Economy

Argentina Congress gives government power to set prices

Companies warn that the state can now confiscate goods, cap prices and control profit margins.

19.09.2014 - Update : 19.09.2014
Argentina Congress gives government power to set prices

By Charles Newbery

BUENOS AIRES 

Argentina’s Congress approved three bills Thursday that allows the government to step up intervention in the struggling economy, including regulating prices, profit margins and production levels.

The lower house voted 130-105 with five absentees to pass the package of reforms to the so-called supply law, sending it to President Cristina Fernandez de Kirchner to be signed into law.

The reforms, which had already passed the Senate, will allow the government to intervene in manufacturing, distribution and retailing in Latin America’s third-largest economy to protect consumers from price increases and shortages, in particular in sectors dominated by only a few companies.

The government will be able to set reference prices and punish companies that don’t obey the law with shutdowns and the confiscation and sale of goods.

This has sparked concern among companies, with the agriculture sector warning that the government could confiscate grains.

Jorge Capitanich, the president’s Cabinet chief, sought to assuage concerns Thursday.

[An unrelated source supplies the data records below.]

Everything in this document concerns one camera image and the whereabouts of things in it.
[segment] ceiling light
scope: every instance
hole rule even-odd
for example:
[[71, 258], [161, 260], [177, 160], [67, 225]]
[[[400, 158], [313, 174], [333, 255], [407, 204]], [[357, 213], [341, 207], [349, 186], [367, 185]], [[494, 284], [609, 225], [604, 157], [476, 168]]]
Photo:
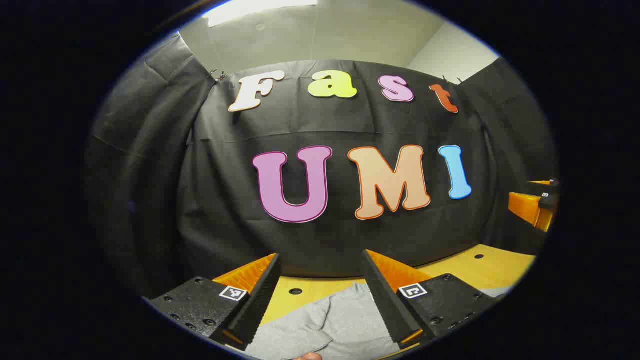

The intervention will be “to avoid the abuse of dominant positions and the misappropriation of surpluses in the production chain,” he said during a televised press conference.

He added that this will spur investment, given that smaller companies will have more of a chance to gain market share.

The law will “protect those that produce and allow those that consume to access products at good prices and quality,” Capitanich said.

He added that the reforms also have reduced the penalties of breaking the supply law by limiting them to fines, whereas executives faced prison time under the previous version of the law.

Opponents, however, warn that the reforms give the government too much power, allowing them, for example, to confiscate merchandise if the authorities deem that a company is failing to adequately supply the market or charging too much.

Earlier this month, Fernandez de Kirchner slammed automakers for refraining from selling to consumers who want to buy new cars.

Mario Barletta, a congressman for Radical Civic Union, a leading opposition party, said the ruling Front for Victory party has not been effective in defending consumer rights since taking power in 2003.

“This administration has not only failed to fight the monopolies but promoted them,” he said during the floor debate in reference to Lazaro Baez and other pro-government businessmen who have seen their fortunes surge over the past decade. “We cannot let Dracula look after a blood bank.”

Other lawmakers slammed the government for failing to contain inflation, which has surged to an annual rate of 40 percent in 2014 after averaging 25 percent since 2010.

“If the state needs so many controls, it is a demonstration of its weakness,” said Alicia Ciciliani, a congresswoman of the Socialist Party.

Federico Piendo, of the Union-PRO, a conservative coalition, said the government will gain powers for the “arbitrary” control of the private sector.

Even so, Julian Alvarez, the national secretary of justice, called much of the criticism as “absurd,” saying the government doesn’t plan to use the reforms to confiscate grains as widely reported.

“They say we are going to invade the fields,” he said. “How are we going to do that, with tanks of war? With the National Guard?”

Alvarez said the reforms will enable the state to call on companies to produce or distribute more goods if there are price increases or shortages.

“And if they don’t, they will get fined,” he said.